2017: Another Tough Year for Gold?

Matthew Carr By Matthew Carr, Emerging Trends Strategist, The Oxford Club

Metals

Gold and uncertainty are friends.

The two go hand in hand. The world’s favorite precious metal is a fear and inflation hedge.

So when fear and uncertainty are high, gold does well.

That said, in the current market, gold has a difficult hill to climb. It pays no dividend or interest and has no balance sheets to look at. With “doom and gloom” in recession, there’s little to spark gold’s momentum.

But if we look back to 2016, we see a perfect example of how the gold markets move… and how quickly sentiment can change.

Because gold – and gold investors – need a catalyst.

Now, last year was an election year.

And that always triggers anxiety.

In 2016, gold demand inched 2% higher to a three-year high of 4,309 metric tons. That wasn’t too exciting. But within those numbers we saw two very different trends at play.

For example, inflows into ETFs were the second-highest on record. The 532 metric tons scooped up by ETFs were second only to the 646 metric tons that flowed into ETFs during the financial recovery in 2009.

But we can see the effect anxiety has on the price of gold.

During the first three quarters of 2016, ETFs gobbled up gold… From January to July 6, gold’s price shot up 31.5% as Brexit fueled uncertainty. By September, gold prices had slipped, though they were still up 23.9% for the year.

And then, in the final quarter of the year, there was a drastic shift…

The price of gold dropped 13.4% over the following three months.

A lot of that had to do with the U.S. election and the probability of the Federal Reserve raising rates. ETFs did a dramatic about-face and saw outflows of 193 metric tons.

When all was said and done, gold ended 2016 up 9%.

The precious metal had positive gains, but ended at a third of what it was at its peak.

Sentiment shifted gears three times last year… including twice overnight – due to Brexit and the U.S. election.

It was a wild ride for an investment considered to be a safe haven.

And once you took out the emotional roller coaster, the fundamentals of gold weren’t much to write home about.

Last year, gold suffered two black eyes. The first was jewelry demand, which fell to a seven-year low because of weakness in India and China. Then central bank demand tumbled to its lowest level since 2010, cratering 33%.

So gold has struggled through trials and tribulations over the past year. And because anxiety started ramping up in early 2016 – after one of the worst Januarys in market history – year-over-year comparisons today are tough.

For example, in February of this year, sales of gold coins from the U.S. Mint dropped to their lowest levels in 14 months. Plus, compared to February 2016, sales were down 67%.

To the precious metal’s credit, since the start of the year, gold has found its footing and pushed 8% higher. Once again, that’s a pretty solid gain considering that the Fed is expected to raise rates three times this year… And the first could be this month.

Truth is, I don’t foresee gold skyrocketing in 2017. The mood isn’t right for that kind of move… at least not right now.

The markets have roared to record highs since November and the results of the election.

And psychological thresholds – those big round numbers like 20,000 and 21,000 – have been torn through.

But 2016 was a perfect example of how quickly sentiment can change.
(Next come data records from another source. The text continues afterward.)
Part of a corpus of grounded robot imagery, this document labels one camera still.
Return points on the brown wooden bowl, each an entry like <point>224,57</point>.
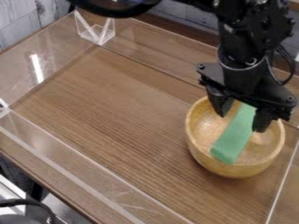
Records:
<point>203,128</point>

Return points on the clear acrylic tray wall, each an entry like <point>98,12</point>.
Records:
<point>92,125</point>

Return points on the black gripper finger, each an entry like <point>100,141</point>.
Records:
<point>264,116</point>
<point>220,99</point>

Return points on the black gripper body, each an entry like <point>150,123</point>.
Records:
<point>251,83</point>

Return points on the clear acrylic corner bracket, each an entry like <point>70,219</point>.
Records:
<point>98,34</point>

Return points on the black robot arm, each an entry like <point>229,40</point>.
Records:
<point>252,28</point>

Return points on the green rectangular block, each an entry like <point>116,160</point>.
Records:
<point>233,138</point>

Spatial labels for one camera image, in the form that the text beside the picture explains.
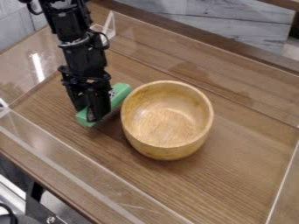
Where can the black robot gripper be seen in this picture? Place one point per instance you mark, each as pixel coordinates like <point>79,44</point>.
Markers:
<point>84,76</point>

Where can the green rectangular block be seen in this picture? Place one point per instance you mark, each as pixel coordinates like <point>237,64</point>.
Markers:
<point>117,94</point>

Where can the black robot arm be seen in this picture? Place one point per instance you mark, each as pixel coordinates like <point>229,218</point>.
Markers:
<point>69,21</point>

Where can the brown wooden bowl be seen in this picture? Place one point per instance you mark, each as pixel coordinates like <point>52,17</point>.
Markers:
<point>167,117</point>

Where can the clear acrylic tray wall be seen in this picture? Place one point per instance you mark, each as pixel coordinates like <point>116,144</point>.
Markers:
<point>104,197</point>

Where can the black table leg bracket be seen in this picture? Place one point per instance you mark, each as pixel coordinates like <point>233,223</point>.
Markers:
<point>35,209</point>

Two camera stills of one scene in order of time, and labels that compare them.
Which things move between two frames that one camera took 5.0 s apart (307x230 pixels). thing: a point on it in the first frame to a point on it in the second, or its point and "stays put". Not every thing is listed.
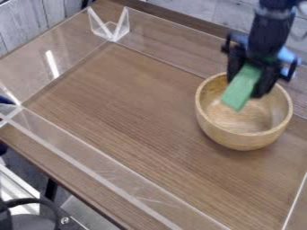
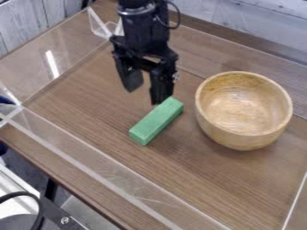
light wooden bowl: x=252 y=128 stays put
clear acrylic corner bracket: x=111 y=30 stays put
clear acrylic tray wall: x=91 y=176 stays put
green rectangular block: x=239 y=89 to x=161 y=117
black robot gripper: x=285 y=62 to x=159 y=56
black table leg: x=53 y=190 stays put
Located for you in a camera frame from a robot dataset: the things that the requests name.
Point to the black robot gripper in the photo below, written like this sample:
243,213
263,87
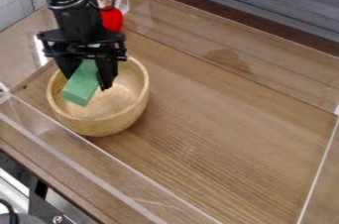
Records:
81,38

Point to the green rectangular block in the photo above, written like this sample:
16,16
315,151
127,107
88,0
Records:
81,84

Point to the light wooden bowl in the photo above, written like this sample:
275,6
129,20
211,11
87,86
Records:
113,109

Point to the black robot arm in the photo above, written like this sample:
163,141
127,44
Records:
81,38

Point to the red plush strawberry toy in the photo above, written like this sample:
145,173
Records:
111,18

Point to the clear acrylic enclosure wall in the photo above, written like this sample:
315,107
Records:
236,144

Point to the black table leg bracket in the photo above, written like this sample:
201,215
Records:
40,208

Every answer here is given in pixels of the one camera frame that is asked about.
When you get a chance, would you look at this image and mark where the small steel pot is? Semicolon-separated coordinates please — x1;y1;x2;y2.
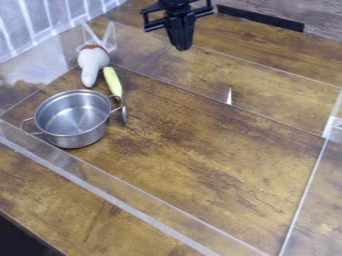
22;89;123;149

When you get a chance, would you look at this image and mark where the black strip on table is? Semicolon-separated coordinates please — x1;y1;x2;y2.
217;4;305;32

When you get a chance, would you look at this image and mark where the white plush toy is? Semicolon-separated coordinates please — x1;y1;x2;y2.
78;45;110;88

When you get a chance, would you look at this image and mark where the clear acrylic stand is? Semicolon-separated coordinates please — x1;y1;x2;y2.
77;21;118;53

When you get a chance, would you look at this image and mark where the green handled metal spoon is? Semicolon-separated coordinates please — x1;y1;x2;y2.
103;66;129;122

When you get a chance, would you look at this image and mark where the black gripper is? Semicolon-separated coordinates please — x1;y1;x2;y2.
141;0;214;50

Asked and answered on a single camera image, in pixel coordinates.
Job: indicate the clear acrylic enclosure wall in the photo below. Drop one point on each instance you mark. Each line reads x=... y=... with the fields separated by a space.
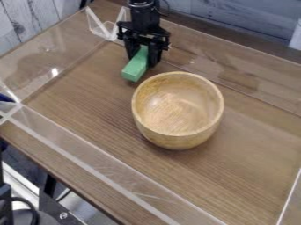
x=68 y=120

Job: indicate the green rectangular block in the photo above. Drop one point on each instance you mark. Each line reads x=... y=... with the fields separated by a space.
x=137 y=65

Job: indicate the brown wooden bowl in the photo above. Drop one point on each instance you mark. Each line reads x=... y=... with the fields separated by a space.
x=177 y=108

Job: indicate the black metal table leg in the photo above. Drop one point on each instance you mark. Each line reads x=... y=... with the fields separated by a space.
x=50 y=185

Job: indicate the grey metal bracket with screw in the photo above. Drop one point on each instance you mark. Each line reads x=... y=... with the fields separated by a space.
x=54 y=214

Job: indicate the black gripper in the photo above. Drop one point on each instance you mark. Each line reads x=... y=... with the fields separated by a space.
x=143 y=31

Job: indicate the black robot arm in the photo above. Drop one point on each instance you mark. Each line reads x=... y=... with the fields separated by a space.
x=143 y=3

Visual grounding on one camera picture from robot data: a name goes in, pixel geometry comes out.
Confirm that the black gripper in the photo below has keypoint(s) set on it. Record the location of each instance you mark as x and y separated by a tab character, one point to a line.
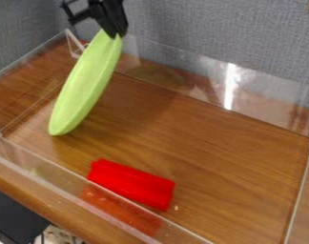
96	11

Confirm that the green round plate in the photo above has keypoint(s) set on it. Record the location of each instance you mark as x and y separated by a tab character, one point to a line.
86	83

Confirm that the red cross-shaped bar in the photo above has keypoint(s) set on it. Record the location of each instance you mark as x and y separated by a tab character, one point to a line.
137	185

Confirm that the clear acrylic corner bracket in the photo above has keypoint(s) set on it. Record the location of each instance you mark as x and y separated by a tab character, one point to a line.
76	45

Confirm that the clear acrylic enclosure wall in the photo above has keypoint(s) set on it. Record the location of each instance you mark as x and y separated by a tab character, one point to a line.
221	129

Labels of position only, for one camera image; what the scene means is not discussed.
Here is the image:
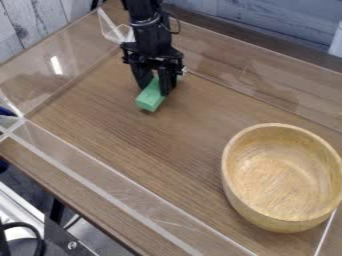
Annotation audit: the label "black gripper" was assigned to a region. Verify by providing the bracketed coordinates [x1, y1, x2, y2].
[121, 18, 185, 96]

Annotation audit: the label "green rectangular block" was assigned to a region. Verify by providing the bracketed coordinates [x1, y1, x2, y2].
[135, 76, 166, 112]

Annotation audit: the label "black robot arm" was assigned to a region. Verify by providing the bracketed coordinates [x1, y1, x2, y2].
[121, 0, 185, 96]

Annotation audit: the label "brown wooden bowl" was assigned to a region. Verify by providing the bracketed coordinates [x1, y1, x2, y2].
[221, 123, 342, 233]

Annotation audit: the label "clear acrylic tray walls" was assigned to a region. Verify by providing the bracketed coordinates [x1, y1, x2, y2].
[0, 14, 342, 256]

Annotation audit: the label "black metal table bracket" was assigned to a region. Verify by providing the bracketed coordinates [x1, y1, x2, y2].
[43, 199, 99, 256]

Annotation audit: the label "black cable lower left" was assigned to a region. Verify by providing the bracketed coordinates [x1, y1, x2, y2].
[0, 222, 46, 256]

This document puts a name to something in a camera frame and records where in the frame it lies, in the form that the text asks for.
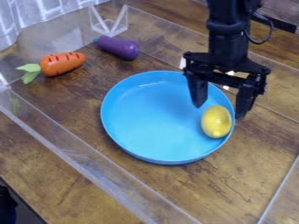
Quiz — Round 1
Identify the clear acrylic enclosure wall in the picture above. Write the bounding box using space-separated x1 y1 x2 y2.
0 0 299 224

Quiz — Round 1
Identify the purple toy eggplant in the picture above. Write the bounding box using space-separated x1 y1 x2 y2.
93 36 139 60

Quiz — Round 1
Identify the blue round plastic tray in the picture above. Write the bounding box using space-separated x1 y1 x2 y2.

As I mentioned, we had two moments last year where sentiment did an about-face overnight. That said, I expect gold to move higher. As you know, the dollar and the price of gold typically have an inverse relationship. When the dollar is high, gold is low and vice versa. Gold will go higher because there’s a limit to how strong the dollar can get…

And how strong the administration wants the dollar to get.

We’ve been in a risk-on environment since November. Almost everything has surged in a very short period. It’s times like these that behoove us to look at alternative assets outside of stocks to add to our portfolios.

When optimism is high, it’s the perfect time to add protection from a possible downdraft.